- **TASK GOAL**
All lines with the word "hand" in the material below are required.
* * * *
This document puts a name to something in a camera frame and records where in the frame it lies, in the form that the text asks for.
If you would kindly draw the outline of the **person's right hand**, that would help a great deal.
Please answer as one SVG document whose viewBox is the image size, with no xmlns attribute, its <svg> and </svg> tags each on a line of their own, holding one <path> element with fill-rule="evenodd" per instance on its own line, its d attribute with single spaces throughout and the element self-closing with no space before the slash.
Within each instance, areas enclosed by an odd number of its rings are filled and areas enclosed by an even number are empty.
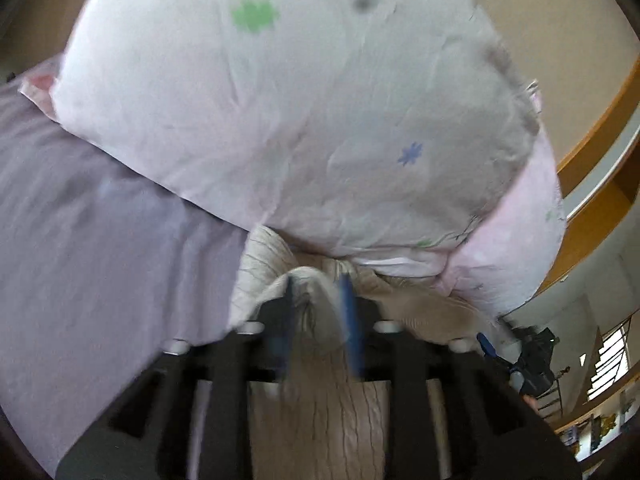
<svg viewBox="0 0 640 480">
<path fill-rule="evenodd" d="M 529 396 L 528 394 L 522 394 L 522 399 L 532 410 L 534 410 L 535 412 L 538 412 L 538 403 L 533 396 Z"/>
</svg>

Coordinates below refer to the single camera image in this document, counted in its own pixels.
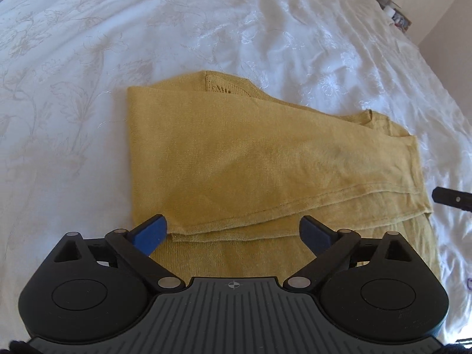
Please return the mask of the mustard yellow knit garment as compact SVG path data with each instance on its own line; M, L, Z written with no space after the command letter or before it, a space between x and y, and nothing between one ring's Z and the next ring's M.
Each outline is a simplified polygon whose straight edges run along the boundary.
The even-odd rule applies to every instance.
M399 232L439 273L416 137L365 110L332 116L201 71L127 90L133 219L161 214L151 258L183 280L276 276L312 261L299 221Z

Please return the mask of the bedside clutter right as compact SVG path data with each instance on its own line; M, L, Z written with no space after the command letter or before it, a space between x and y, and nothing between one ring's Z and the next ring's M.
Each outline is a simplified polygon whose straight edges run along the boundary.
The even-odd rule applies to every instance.
M382 11L391 19L394 26L406 33L411 26L411 21L403 12L406 0L376 0Z

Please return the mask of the white embroidered bedspread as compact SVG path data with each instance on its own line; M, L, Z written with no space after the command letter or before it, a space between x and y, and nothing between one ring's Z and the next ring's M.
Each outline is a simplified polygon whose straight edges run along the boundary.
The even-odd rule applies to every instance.
M194 71L419 140L429 189L471 189L471 125L375 0L3 0L1 342L60 237L131 221L126 90Z

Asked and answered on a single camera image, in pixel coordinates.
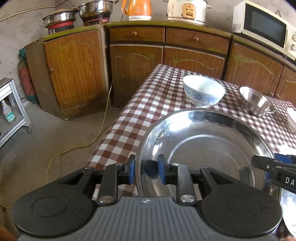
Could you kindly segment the blue patterned porcelain bowl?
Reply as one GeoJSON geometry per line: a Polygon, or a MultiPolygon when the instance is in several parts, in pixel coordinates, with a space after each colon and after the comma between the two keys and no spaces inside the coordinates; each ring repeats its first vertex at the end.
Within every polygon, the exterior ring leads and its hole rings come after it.
{"type": "Polygon", "coordinates": [[[217,104],[226,94],[226,89],[215,79],[202,75],[183,77],[183,89],[187,98],[197,108],[217,104]]]}

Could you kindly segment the white metal shelf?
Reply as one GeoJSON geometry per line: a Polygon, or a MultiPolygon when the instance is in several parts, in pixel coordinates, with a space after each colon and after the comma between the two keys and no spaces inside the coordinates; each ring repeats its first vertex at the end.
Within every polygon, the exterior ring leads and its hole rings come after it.
{"type": "Polygon", "coordinates": [[[27,127],[32,132],[31,121],[19,97],[14,80],[3,78],[1,80],[1,143],[13,136],[21,127],[27,127]]]}

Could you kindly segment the white rice cooker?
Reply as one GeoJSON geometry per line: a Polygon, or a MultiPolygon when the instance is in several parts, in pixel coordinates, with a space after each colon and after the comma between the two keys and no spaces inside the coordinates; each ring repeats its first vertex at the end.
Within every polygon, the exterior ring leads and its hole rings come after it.
{"type": "Polygon", "coordinates": [[[188,22],[204,26],[206,11],[212,7],[205,0],[168,0],[166,17],[168,21],[188,22]]]}

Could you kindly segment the small steel bowl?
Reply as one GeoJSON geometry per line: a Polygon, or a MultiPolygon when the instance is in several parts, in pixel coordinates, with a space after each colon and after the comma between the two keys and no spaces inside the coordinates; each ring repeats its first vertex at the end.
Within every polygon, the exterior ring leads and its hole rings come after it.
{"type": "Polygon", "coordinates": [[[247,86],[239,87],[241,104],[250,114],[263,117],[275,113],[274,104],[264,95],[247,86]]]}

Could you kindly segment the wooden corner cabinet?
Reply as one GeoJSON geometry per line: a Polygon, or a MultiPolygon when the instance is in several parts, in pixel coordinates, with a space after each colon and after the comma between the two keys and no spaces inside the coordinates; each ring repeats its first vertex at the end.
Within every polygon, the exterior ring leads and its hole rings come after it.
{"type": "Polygon", "coordinates": [[[73,28],[25,46],[43,111],[63,120],[103,111],[108,101],[106,25],[73,28]]]}

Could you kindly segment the orange electric kettle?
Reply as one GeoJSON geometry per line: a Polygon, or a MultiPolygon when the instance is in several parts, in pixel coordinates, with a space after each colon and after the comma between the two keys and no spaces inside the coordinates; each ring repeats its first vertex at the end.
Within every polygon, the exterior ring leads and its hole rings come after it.
{"type": "Polygon", "coordinates": [[[121,11],[129,21],[151,21],[152,5],[151,0],[123,0],[121,11]]]}

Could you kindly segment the wooden drawer cabinet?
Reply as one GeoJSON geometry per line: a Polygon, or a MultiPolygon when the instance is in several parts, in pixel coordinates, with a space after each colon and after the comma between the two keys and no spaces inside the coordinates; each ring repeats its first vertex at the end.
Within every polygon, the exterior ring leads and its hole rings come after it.
{"type": "Polygon", "coordinates": [[[107,25],[113,105],[124,108],[159,64],[220,79],[231,34],[173,22],[116,22],[107,25]]]}

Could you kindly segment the steel pot on cooker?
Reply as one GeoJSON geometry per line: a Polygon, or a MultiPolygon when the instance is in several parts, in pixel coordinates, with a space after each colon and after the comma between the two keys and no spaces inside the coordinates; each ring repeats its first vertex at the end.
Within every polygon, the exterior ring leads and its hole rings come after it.
{"type": "Polygon", "coordinates": [[[83,25],[107,24],[113,11],[113,6],[119,1],[91,1],[78,7],[83,25]]]}

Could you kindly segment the plastic bottle on shelf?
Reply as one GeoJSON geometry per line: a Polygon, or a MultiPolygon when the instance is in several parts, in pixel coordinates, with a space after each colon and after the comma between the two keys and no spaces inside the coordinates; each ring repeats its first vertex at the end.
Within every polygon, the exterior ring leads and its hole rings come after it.
{"type": "Polygon", "coordinates": [[[6,118],[7,123],[12,125],[16,120],[14,112],[12,111],[11,107],[5,102],[4,99],[1,101],[1,104],[3,107],[3,114],[6,118]]]}

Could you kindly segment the cream microwave oven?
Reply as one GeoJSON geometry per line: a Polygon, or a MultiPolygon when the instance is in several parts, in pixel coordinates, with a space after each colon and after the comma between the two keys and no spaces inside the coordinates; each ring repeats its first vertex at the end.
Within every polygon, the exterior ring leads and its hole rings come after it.
{"type": "Polygon", "coordinates": [[[254,38],[295,61],[295,27],[251,1],[234,6],[232,32],[254,38]]]}

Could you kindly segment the brown checkered tablecloth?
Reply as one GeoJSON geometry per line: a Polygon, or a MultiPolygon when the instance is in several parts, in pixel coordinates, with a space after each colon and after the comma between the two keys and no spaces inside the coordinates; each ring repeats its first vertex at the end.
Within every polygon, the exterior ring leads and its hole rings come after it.
{"type": "Polygon", "coordinates": [[[134,159],[139,195],[97,209],[84,240],[276,240],[282,209],[264,173],[274,153],[243,121],[176,111],[150,127],[134,159]]]}

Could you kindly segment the wooden two-door cabinet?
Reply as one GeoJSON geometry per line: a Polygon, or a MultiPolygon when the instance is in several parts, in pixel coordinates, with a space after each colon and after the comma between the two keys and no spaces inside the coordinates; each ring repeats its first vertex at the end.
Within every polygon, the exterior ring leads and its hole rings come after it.
{"type": "Polygon", "coordinates": [[[295,105],[295,62],[244,37],[232,36],[222,79],[295,105]]]}

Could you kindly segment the large steel plate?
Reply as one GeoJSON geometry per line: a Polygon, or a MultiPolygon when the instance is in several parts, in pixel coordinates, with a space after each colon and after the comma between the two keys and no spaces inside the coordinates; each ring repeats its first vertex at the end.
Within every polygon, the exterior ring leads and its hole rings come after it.
{"type": "Polygon", "coordinates": [[[280,200],[282,190],[264,171],[254,168],[254,155],[274,157],[263,137],[245,122],[206,109],[186,109],[162,117],[145,133],[137,148],[135,181],[140,196],[174,196],[173,185],[163,185],[157,159],[197,170],[213,167],[280,200]]]}

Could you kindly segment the steel pot with lid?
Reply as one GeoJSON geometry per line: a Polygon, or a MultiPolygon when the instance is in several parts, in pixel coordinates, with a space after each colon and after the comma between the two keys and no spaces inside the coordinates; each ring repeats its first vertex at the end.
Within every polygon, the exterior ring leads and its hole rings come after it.
{"type": "Polygon", "coordinates": [[[59,9],[44,17],[43,23],[48,34],[54,34],[74,28],[78,9],[59,9]]]}

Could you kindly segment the white green-patterned bowl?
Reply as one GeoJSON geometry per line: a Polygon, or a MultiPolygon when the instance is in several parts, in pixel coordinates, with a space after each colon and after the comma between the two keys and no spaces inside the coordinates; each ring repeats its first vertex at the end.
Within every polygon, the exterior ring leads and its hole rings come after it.
{"type": "Polygon", "coordinates": [[[287,108],[287,123],[290,129],[296,133],[296,111],[293,108],[287,108]]]}

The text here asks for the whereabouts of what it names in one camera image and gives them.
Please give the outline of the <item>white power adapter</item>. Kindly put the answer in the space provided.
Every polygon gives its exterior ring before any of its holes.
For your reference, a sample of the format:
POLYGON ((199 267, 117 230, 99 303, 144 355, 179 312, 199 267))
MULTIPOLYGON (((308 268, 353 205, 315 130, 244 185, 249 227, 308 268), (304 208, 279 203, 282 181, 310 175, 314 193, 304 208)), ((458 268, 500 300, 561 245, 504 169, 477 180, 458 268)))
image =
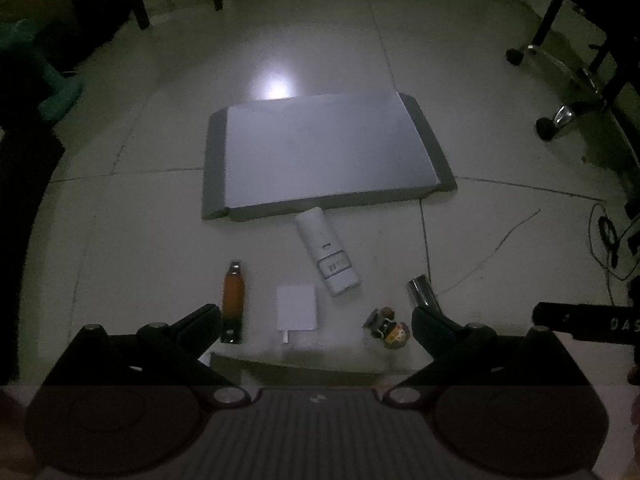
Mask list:
POLYGON ((277 330, 287 344, 292 332, 310 332, 318 326, 314 285, 284 285, 276 291, 277 330))

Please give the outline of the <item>green object at left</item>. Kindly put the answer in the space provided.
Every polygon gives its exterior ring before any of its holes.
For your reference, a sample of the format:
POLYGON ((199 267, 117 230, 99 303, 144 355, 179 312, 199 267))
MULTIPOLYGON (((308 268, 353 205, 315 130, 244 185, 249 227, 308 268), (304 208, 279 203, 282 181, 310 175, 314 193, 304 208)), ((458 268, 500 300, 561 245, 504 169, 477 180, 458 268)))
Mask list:
POLYGON ((44 76, 48 90, 46 97, 39 103, 38 110, 44 120, 56 124, 75 105, 84 85, 77 74, 60 74, 50 64, 44 68, 44 76))

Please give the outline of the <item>small toy figure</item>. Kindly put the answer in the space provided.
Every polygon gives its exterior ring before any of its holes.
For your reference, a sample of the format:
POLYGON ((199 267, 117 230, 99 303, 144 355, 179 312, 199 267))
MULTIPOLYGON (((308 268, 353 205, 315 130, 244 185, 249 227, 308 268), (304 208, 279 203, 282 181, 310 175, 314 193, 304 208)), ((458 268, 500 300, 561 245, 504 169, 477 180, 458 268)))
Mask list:
POLYGON ((363 323, 362 328, 386 349, 404 348, 411 337, 407 323, 397 321, 395 311, 389 307, 374 309, 363 323))

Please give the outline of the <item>orange utility knife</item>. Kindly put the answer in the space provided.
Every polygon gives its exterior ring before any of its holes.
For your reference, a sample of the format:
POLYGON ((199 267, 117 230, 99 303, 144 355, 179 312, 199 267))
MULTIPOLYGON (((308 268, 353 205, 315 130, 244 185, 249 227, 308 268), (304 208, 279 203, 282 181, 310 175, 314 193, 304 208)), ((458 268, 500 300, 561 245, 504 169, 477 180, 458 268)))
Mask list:
POLYGON ((244 278, 242 263, 234 260, 230 263, 224 277, 221 306, 221 335, 224 344, 240 344, 242 342, 244 312, 244 278))

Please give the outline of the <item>grey cardboard storage box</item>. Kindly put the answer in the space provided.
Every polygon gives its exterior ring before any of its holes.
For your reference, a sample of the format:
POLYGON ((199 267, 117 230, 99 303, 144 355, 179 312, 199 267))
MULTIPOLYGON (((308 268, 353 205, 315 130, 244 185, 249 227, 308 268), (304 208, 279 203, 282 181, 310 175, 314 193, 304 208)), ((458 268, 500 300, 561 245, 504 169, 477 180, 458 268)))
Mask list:
POLYGON ((247 387, 372 387, 384 377, 380 373, 267 364, 217 353, 210 355, 209 366, 230 382, 247 387))

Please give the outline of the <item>office chair base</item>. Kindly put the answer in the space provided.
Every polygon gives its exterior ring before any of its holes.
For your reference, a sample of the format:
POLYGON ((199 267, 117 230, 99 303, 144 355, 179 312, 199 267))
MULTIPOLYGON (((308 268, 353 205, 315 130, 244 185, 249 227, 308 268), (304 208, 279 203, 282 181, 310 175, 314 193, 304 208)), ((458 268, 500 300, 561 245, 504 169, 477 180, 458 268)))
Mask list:
POLYGON ((551 142, 573 122, 597 115, 614 132, 608 164, 622 182, 625 193, 639 193, 639 125, 620 105, 620 94, 639 91, 639 29, 620 22, 623 0, 551 0, 533 39, 518 49, 506 50, 506 60, 519 66, 526 58, 540 56, 570 78, 567 90, 576 99, 563 103, 551 117, 541 117, 535 129, 544 142, 551 142), (544 50, 544 40, 564 2, 602 30, 602 44, 595 44, 594 58, 587 64, 567 64, 544 50))

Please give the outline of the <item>grey box lid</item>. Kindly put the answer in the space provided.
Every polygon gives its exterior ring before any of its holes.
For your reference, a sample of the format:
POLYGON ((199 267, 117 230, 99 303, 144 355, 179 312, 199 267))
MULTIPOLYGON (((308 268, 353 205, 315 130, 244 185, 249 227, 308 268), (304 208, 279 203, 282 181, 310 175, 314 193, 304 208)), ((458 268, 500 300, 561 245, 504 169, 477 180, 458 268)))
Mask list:
POLYGON ((418 200, 456 187, 413 96, 299 96, 228 106, 210 116, 201 215, 247 221, 418 200))

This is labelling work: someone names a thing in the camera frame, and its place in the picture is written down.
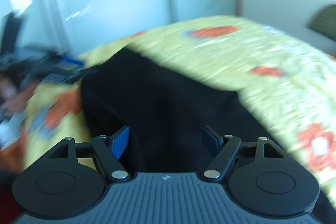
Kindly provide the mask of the person's left hand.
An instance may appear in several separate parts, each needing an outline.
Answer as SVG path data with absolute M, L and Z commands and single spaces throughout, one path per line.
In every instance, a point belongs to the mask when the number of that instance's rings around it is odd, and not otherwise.
M 1 98 L 3 99 L 1 110 L 4 116 L 11 118 L 15 113 L 24 111 L 39 84 L 39 81 L 34 81 L 25 89 L 18 91 L 11 79 L 1 75 Z

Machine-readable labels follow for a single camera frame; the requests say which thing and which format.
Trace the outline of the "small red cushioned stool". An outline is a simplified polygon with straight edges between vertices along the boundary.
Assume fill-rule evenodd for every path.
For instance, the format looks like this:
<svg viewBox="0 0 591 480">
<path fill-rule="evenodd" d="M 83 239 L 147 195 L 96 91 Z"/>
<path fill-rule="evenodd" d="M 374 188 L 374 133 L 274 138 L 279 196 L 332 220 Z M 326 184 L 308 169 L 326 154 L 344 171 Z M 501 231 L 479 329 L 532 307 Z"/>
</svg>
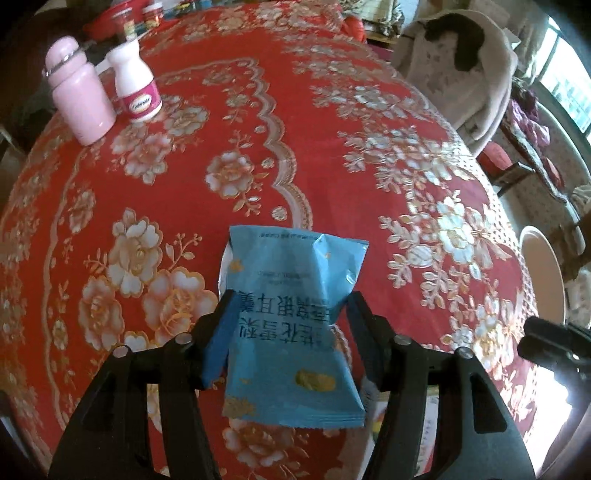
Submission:
<svg viewBox="0 0 591 480">
<path fill-rule="evenodd" d="M 477 156 L 477 161 L 499 197 L 518 185 L 535 170 L 518 161 L 513 161 L 507 152 L 496 142 L 490 141 Z"/>
</svg>

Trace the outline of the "light blue snack bag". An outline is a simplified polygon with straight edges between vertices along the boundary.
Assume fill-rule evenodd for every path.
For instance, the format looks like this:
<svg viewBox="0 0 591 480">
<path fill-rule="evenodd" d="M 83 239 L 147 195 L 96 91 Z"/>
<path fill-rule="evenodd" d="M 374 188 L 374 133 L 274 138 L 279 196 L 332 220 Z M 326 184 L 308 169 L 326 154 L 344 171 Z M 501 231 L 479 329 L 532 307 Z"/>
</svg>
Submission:
<svg viewBox="0 0 591 480">
<path fill-rule="evenodd" d="M 239 299 L 222 413 L 291 428 L 348 429 L 365 409 L 337 323 L 369 244 L 327 233 L 235 225 L 219 281 Z"/>
</svg>

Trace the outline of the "white pink supplement bottle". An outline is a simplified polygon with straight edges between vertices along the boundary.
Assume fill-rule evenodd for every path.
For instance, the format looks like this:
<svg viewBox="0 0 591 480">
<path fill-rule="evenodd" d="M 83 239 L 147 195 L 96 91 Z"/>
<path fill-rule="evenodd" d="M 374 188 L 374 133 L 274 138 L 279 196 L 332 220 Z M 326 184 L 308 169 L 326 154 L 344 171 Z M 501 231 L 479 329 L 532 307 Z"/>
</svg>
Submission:
<svg viewBox="0 0 591 480">
<path fill-rule="evenodd" d="M 134 39 L 112 49 L 106 60 L 114 71 L 115 91 L 131 122 L 148 121 L 159 113 L 162 99 L 154 75 Z"/>
</svg>

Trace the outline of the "white chair with coat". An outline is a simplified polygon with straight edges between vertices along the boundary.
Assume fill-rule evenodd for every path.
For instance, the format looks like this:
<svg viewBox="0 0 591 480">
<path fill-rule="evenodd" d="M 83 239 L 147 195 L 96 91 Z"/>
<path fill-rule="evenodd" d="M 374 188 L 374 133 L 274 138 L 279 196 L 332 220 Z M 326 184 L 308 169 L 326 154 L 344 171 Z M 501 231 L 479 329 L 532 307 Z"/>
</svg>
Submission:
<svg viewBox="0 0 591 480">
<path fill-rule="evenodd" d="M 518 57 L 503 30 L 475 10 L 446 10 L 409 24 L 391 64 L 438 109 L 473 155 L 507 109 Z"/>
</svg>

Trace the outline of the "red plastic basin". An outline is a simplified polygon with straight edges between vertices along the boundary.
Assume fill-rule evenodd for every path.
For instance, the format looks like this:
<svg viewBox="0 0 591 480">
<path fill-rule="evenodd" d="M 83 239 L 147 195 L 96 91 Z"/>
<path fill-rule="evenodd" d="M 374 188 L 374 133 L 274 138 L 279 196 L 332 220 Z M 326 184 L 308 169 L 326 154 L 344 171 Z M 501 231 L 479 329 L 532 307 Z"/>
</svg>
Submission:
<svg viewBox="0 0 591 480">
<path fill-rule="evenodd" d="M 83 26 L 83 32 L 94 41 L 102 41 L 116 36 L 121 30 L 122 18 L 132 20 L 135 25 L 143 23 L 142 10 L 148 0 L 121 1 L 100 13 Z"/>
</svg>

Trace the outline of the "pink thermos bottle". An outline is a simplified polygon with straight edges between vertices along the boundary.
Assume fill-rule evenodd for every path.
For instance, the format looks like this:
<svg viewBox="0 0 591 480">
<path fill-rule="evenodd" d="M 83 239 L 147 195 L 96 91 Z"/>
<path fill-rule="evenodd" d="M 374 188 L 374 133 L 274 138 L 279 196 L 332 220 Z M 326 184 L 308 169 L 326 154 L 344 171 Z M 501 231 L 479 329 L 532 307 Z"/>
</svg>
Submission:
<svg viewBox="0 0 591 480">
<path fill-rule="evenodd" d="M 114 125 L 116 113 L 111 101 L 74 37 L 61 37 L 50 46 L 42 75 L 55 107 L 82 146 L 95 143 Z"/>
</svg>

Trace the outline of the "beige trash bucket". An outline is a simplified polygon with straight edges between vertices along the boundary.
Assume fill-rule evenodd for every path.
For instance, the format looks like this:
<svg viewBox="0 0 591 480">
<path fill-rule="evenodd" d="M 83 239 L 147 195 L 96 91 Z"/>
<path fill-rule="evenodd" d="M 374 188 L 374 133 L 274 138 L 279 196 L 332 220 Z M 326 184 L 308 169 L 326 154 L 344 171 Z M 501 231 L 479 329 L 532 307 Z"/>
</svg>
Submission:
<svg viewBox="0 0 591 480">
<path fill-rule="evenodd" d="M 557 325 L 564 324 L 567 309 L 564 281 L 550 242 L 539 229 L 528 225 L 520 233 L 520 246 L 532 280 L 539 317 Z"/>
</svg>

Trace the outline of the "red floral tablecloth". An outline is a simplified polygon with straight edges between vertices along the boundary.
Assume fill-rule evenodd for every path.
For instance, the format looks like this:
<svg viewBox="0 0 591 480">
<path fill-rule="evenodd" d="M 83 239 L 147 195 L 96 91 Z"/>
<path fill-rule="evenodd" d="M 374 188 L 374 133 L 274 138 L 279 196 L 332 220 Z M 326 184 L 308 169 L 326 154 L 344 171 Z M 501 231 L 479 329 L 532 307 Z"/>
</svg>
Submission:
<svg viewBox="0 0 591 480">
<path fill-rule="evenodd" d="M 328 1 L 211 8 L 140 42 L 163 107 L 90 146 L 60 116 L 1 216 L 1 388 L 42 468 L 118 345 L 164 345 L 217 302 L 228 230 L 366 240 L 372 310 L 471 348 L 528 433 L 534 312 L 517 237 L 476 159 Z"/>
</svg>
* * * *
- **SOLUTION TO THE EXERCISE**
If you would kindly draw the outline of the **person's right hand**, that would help a great deal.
Kindly provide the mask of the person's left hand.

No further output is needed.